For a tool that performs a user interaction on a web page with no annotations and no output schema, the description is insufficient. It lacks details on behavioral outcomes, error conditions, dependencies (e.g., needing a loaded page), or how it relates to sibling tools, leaving significant gaps for an agent to use it effectively.

Complex tools with many parameters or behaviors need more documentation. Simple tools need less. This dimension scales expectations accordingly.

Parameters3/5

Does the description clarify parameter syntax, constraints, interactions, or defaults beyond what the schema provides?

Schema description coverage is 100%, with the parameter 'selector' clearly documented as a CSS selector.
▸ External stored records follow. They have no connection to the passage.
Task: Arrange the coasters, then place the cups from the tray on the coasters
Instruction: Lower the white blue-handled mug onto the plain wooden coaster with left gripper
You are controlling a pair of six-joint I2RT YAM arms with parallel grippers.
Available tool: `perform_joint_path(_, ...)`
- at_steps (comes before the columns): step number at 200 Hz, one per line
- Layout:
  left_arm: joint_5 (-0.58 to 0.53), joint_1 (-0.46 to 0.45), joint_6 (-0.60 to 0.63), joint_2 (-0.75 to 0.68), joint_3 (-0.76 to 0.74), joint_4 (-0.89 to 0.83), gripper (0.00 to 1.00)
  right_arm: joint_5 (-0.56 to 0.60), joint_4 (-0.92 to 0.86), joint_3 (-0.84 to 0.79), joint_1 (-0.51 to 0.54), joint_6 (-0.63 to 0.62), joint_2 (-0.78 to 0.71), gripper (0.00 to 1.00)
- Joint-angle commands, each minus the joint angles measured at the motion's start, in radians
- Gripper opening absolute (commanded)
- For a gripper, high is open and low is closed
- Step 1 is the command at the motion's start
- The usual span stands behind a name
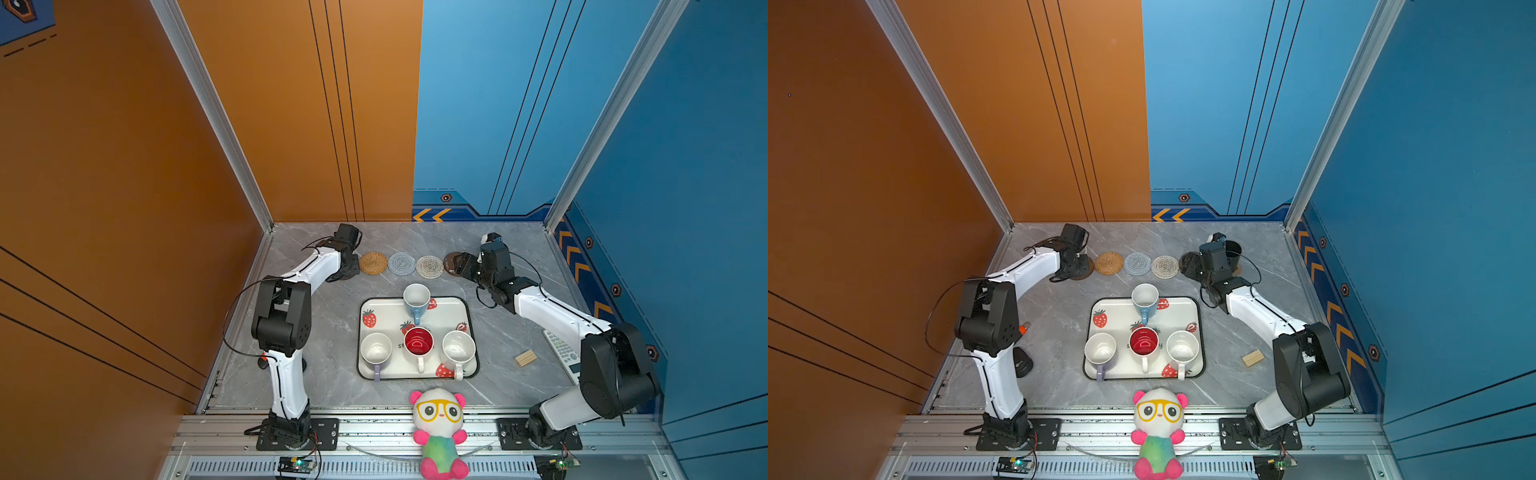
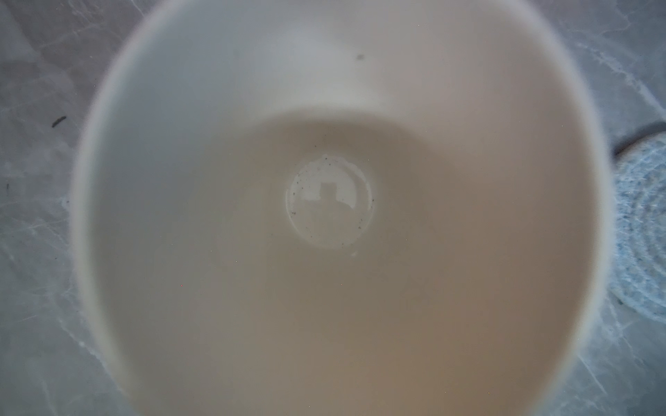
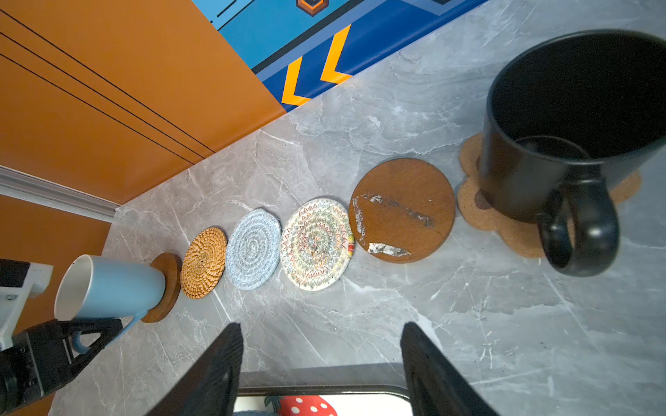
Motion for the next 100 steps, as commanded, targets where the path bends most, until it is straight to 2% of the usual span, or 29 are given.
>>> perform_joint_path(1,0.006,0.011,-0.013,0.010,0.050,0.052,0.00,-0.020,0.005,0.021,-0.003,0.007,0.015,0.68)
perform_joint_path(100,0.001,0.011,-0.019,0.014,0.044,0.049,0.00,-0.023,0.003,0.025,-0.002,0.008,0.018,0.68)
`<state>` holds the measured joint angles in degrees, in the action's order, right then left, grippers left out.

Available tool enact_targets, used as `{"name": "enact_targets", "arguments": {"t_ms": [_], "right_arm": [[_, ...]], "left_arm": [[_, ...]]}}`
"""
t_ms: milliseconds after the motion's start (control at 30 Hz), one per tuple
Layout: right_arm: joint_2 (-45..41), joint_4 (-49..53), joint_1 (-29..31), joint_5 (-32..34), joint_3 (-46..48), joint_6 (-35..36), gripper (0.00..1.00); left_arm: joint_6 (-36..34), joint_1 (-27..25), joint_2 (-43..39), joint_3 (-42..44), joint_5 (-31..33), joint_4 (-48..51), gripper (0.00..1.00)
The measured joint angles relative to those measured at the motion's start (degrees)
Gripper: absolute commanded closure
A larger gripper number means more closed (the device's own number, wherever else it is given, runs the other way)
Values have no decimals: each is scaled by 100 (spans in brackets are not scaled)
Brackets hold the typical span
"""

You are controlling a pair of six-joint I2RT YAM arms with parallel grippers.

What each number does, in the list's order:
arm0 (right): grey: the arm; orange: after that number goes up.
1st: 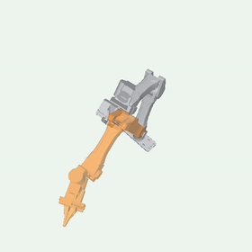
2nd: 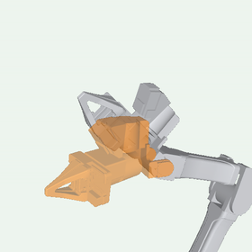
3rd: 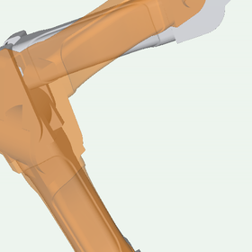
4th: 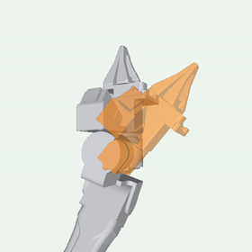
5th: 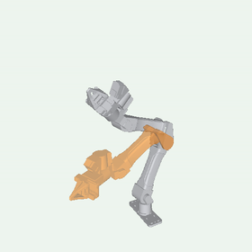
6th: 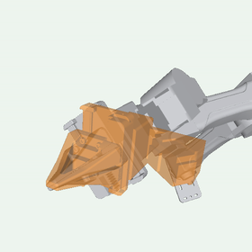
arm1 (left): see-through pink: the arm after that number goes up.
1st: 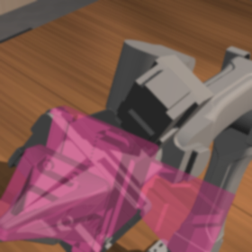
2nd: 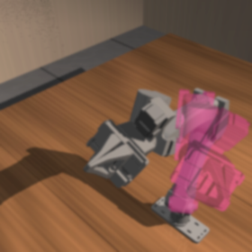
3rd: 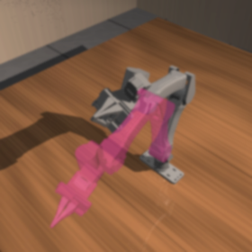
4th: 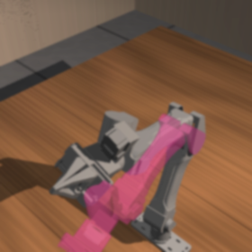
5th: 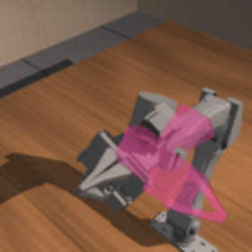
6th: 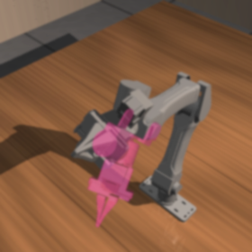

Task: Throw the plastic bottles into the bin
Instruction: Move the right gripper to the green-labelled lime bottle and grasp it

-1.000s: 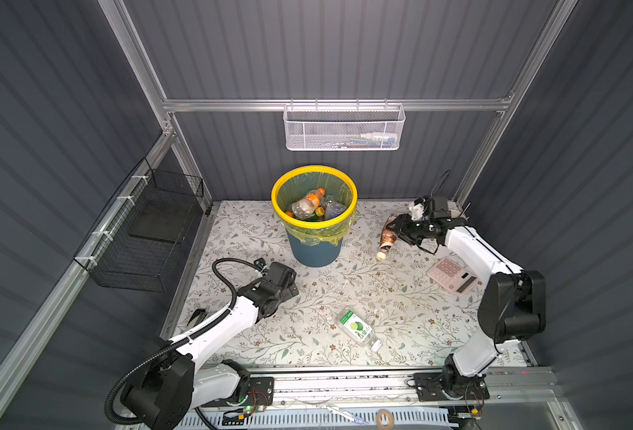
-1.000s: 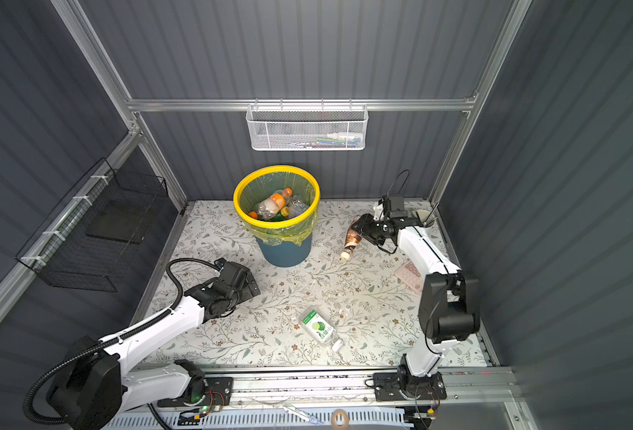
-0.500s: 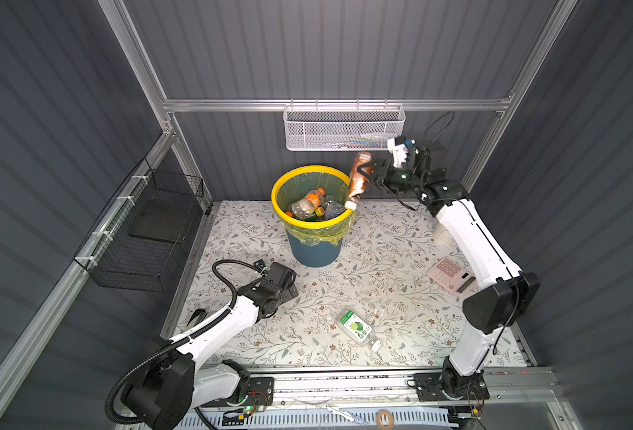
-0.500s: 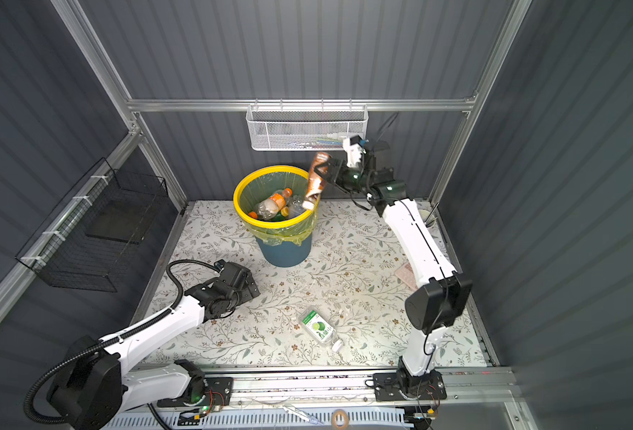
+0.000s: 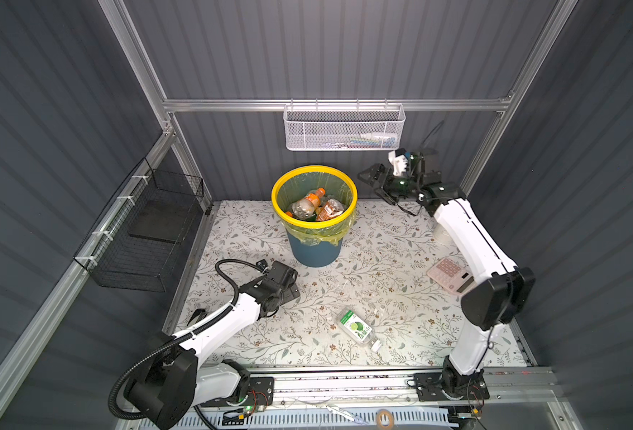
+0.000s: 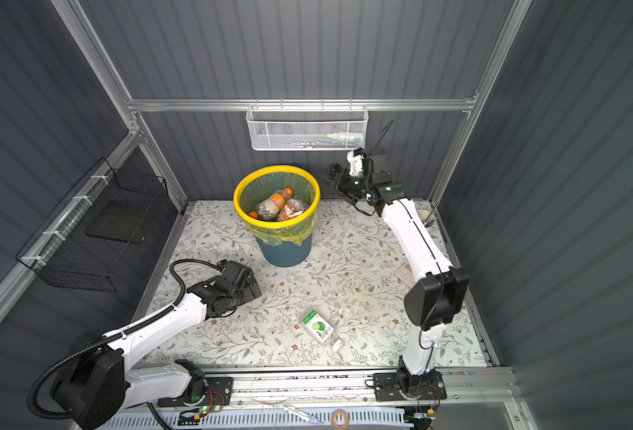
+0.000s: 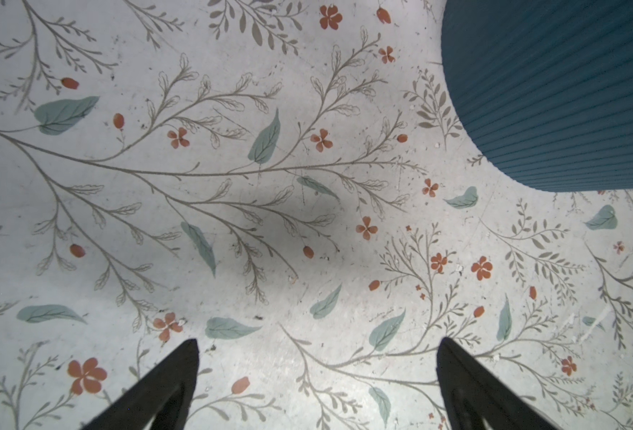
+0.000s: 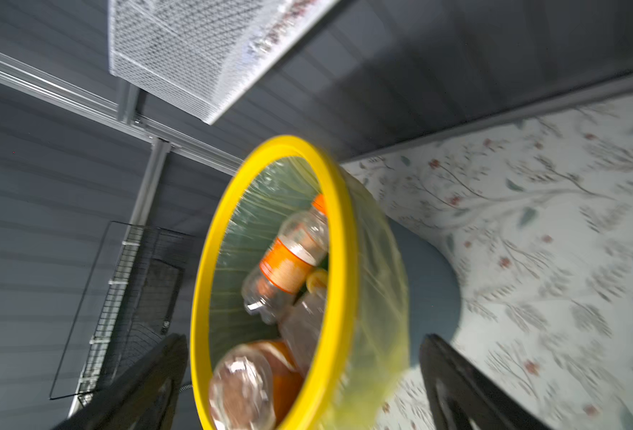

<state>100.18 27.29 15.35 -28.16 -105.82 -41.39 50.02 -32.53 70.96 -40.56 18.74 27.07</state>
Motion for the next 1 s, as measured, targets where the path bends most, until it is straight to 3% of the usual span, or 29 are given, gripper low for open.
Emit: {"name": "enact_targets", "arguments": {"t_ms": [267, 467, 633, 800, 1000], "right_arm": [[-2618, -592, -92, 525, 3265, 581, 1], [-3637, -273, 667, 1353, 5493, 1012, 1], [-4422, -7, 1482, 1858, 6614, 973, 1], [-4437, 114, 2566, 2365, 6881, 772, 1], [-3390, 162, 3650, 2750, 6706, 739, 1]], "left_arm": [[-70, 0, -188, 59, -17, -195, 1], [42, 0, -341, 284, 15, -321, 1], [195, 0, -575, 376, 164, -293, 0], [245, 0, -767, 378, 334, -264, 1], [323, 0, -922, 522, 393, -232, 0]]}}
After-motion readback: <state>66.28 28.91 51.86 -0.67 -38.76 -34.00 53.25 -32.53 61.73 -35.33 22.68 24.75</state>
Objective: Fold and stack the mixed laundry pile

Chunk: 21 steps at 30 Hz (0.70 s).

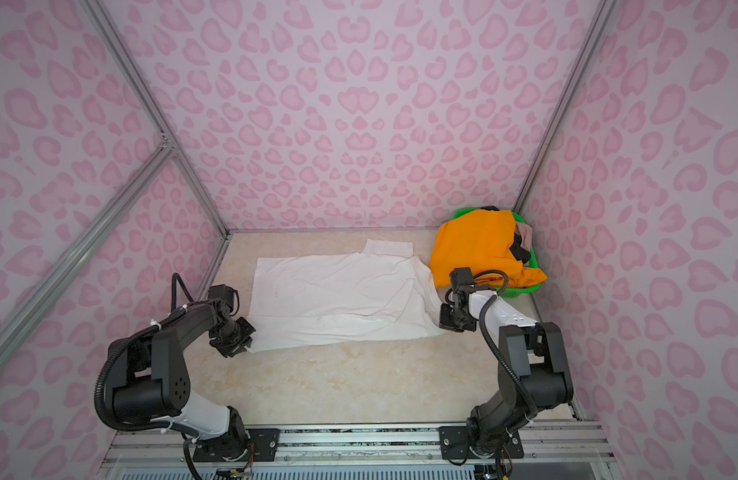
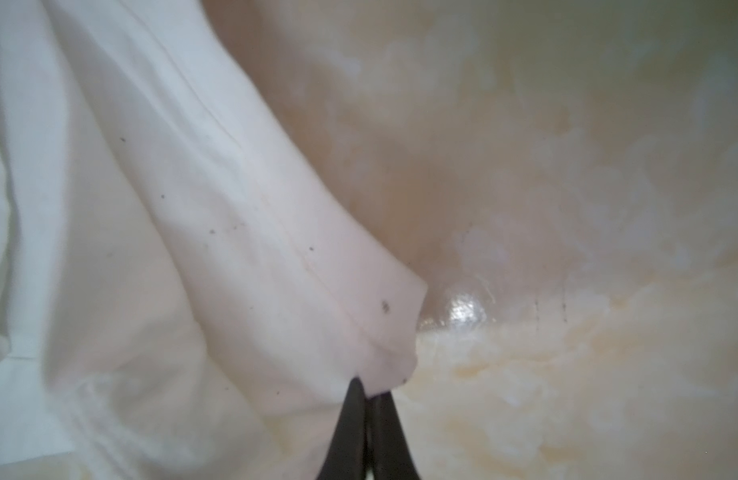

The description adds no additional parameter information beyond what the schema provides, which is acceptable given the high schema coverage, resulting in the baseline score of 3.

Input schemas describe structure but not intent. Descriptions should explain non-obvious parameter relationships and valid value ranges.

Purpose4/5

Does the description clearly state what the tool does and how it differs from similar tools?

The description clearly states the action ('click') and target ('an element on the page'), which is specific and unambiguous. However, it doesn't explicitly differentiate from sibling tools like 'hover' or 'select', which also interact with page elements but perform different actions.

Agents choose between tools based on descriptions. A clear purpose with a specific verb and resource helps agents select the right tool.

Usage Guidelines2/5

Does the description explain when to use this tool, when not to, or what alternatives exist?

The description provides no guidance on when to use this tool versus alternatives like 'hover', 'select', or 'fill'. It doesn't mention prerequisites (e.g., requiring a page to be loaded) or exclusions, leaving the agent to infer usage context from the tool name alone.

Agents often have multiple tools that could apply. Explicit usage guidance like "use X instead of Y when Z" prevents misuse.